In the second step of L-α-GPC synthesis, the product obtained from the phosphorylation of choline chloride with POCl
3 was reacted with CPD under the basic condition (
Scheme 2a). We note that, to find the adequate amount under basic conditions, an ion-exchange process of phosphorylcholine from Ca
2+ to K
+ was required prior to use in the second reaction step, and the method for this is described in the experimental section. The second reaction step was first performed in the batch reactor under this reaction condition (entry 1,
Table 3). The reaction was performed at pH 10, and KOH was periodically added to maintain the pH during the reaction. Under these reaction conditions, 90% conversion was achieved. However, phosphorylcholine showed limited solubility in ethanol, so this reaction condition could not be applied in a flow reactor. To overcome this problem, we tested a co-solvent system with water. When water was used as a co-solvent, phosphorylcholine was well-dissolved, and the conversion was enhanced by up to 98% (entry 2,
Table 3). This second reaction step was applied to a flow reactor using a water/ethanol co-solvent system, and the reaction conditions were optimized.
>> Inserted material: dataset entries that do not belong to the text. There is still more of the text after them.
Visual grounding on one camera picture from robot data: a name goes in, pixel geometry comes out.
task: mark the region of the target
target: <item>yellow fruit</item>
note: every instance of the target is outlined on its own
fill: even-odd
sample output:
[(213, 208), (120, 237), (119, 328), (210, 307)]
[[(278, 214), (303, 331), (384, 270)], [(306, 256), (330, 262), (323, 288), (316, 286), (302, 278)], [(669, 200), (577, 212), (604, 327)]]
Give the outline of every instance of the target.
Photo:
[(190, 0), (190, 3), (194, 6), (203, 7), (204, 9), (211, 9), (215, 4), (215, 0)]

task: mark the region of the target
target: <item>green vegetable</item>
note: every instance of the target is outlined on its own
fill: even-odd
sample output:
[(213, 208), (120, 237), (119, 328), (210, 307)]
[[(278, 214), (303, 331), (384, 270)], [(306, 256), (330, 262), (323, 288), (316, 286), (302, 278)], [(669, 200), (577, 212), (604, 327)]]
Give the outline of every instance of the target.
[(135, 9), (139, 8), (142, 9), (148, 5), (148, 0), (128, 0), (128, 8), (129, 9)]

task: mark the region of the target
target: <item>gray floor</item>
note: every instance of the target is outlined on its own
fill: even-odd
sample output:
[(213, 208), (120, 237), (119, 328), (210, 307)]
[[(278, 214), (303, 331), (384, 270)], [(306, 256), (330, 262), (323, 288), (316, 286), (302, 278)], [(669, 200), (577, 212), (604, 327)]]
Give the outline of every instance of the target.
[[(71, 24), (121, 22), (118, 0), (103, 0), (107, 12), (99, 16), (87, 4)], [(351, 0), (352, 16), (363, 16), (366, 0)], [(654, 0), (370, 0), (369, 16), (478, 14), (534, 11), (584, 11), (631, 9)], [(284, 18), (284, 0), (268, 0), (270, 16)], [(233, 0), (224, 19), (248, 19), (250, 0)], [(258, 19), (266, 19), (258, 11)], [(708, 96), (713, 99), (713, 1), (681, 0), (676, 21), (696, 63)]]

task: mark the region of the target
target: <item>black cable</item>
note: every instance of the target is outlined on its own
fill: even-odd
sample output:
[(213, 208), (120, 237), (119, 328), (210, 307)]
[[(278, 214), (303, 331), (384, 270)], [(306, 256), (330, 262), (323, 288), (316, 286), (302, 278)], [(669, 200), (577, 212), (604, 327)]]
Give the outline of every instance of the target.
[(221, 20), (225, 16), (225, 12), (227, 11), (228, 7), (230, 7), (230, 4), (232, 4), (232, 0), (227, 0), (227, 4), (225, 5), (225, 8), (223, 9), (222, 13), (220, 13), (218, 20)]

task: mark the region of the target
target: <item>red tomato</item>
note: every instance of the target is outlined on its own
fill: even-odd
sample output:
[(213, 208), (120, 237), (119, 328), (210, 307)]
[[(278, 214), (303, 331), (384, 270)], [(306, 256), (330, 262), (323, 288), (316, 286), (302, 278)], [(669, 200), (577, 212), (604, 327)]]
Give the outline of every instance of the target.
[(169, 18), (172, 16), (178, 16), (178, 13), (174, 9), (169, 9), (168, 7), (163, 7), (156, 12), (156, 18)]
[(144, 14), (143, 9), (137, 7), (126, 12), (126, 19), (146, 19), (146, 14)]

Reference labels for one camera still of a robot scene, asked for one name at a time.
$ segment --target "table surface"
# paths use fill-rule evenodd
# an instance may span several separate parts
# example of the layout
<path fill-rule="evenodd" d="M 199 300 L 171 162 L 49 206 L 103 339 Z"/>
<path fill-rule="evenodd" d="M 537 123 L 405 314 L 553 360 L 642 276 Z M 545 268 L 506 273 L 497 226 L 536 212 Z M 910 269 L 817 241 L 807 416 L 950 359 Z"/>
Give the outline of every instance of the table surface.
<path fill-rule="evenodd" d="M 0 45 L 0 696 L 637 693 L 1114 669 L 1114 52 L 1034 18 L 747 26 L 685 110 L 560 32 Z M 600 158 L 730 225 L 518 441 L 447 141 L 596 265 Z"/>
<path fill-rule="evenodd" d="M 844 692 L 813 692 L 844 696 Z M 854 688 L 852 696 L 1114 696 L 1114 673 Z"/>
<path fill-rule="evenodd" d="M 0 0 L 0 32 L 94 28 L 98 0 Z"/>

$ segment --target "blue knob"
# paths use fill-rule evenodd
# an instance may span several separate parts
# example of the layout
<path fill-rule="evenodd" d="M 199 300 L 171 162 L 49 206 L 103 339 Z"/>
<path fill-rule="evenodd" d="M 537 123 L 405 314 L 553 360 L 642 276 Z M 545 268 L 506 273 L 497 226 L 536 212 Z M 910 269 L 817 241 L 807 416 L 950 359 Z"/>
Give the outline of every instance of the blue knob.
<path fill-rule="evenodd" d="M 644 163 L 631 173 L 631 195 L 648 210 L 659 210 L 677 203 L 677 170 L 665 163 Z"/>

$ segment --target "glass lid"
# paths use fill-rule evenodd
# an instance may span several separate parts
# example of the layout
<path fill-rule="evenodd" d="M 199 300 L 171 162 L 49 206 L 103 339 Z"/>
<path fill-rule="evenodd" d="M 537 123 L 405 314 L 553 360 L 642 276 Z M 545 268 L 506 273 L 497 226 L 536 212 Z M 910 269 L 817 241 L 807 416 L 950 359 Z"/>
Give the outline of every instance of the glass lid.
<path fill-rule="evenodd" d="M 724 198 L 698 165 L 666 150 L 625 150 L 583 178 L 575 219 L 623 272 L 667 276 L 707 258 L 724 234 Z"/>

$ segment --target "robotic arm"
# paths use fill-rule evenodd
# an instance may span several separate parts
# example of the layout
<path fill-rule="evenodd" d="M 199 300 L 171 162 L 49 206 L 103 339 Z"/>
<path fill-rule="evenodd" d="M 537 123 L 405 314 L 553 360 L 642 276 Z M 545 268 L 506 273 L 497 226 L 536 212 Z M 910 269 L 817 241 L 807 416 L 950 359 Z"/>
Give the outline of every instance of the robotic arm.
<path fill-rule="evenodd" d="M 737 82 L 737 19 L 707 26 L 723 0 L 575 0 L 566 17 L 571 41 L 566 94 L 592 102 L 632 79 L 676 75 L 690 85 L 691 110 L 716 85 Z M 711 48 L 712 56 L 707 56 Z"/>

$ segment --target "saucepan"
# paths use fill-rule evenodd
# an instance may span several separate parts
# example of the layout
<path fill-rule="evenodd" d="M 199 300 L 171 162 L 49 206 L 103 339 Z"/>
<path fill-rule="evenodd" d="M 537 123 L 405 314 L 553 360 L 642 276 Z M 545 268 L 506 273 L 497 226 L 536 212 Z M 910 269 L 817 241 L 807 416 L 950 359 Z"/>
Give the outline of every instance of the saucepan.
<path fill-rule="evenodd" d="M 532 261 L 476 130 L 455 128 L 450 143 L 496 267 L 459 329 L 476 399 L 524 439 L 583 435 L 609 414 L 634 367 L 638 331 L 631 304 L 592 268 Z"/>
The second reaction step was performed in a flow reactor designed similarly to the first reaction step (
Figure 5). Ion-exchanged phosphorylcholine dissolved in a water or water/ethanol co-solvent and CPD were injected separately by the syringe pumps. The reaction was initially carried out under the same reaction conditions as those used in the batch reactor (75 °C for 24 h with water/ethanol co-solvent). Under these co-solvent reaction conditions, however, the conversion was as low as 28.3%, and phosphorylcholine was observed to precipitate inside the reactor. Therefore, 100% of water was selected as a solvent to fully dissolve phosphorylcholine, and the other reaction conditions were maintained to improve the conversion rate by 50% (
Table 4). From the further optimization of reaction time and temperature, we achieved a 79% conversion at 80 °C for 6 h with water as a solvent (
Table 5). Three replicate runs under identical reaction conditions demonstrated excellent reproducibility, with low conversion errors between runs (
Table S6).
The most important factor in the second reaction step was found to be the amount of water used to dissolve the phosphorylcholine. As summarized in
Table 5, a strong relationship between the amount of water and conversion was observed. This can be understood by looking at the mechanism of the second reaction step (
Scheme 3 [
19]). In the second reaction step, CPD becomes glycidol under basic conditions, and glycidol undergoes a ring-opening reaction with phosphorylcholine to give L-α-GPC [
20]. Therefore, the actual pH in real-time has a very critical role in the reaction outcome. In the case of batch reaction, the base was added periodically to maintain the pH, but adding materials to a flow reactor is complicated. We believe that this is the reason for the lower conversion in the flow reaction compared to the batch reaction. In the flow reaction, therefore, the amount of water was controlled to adjust the pH of the reaction mixture, and 10 mL of water was found to be an optimum amount to fully dissolve the phosphorylcholine and provide a basic condition. We note that, with 10 mL of water, the pH of the phosphorylcholine solution was 10.2–10.3.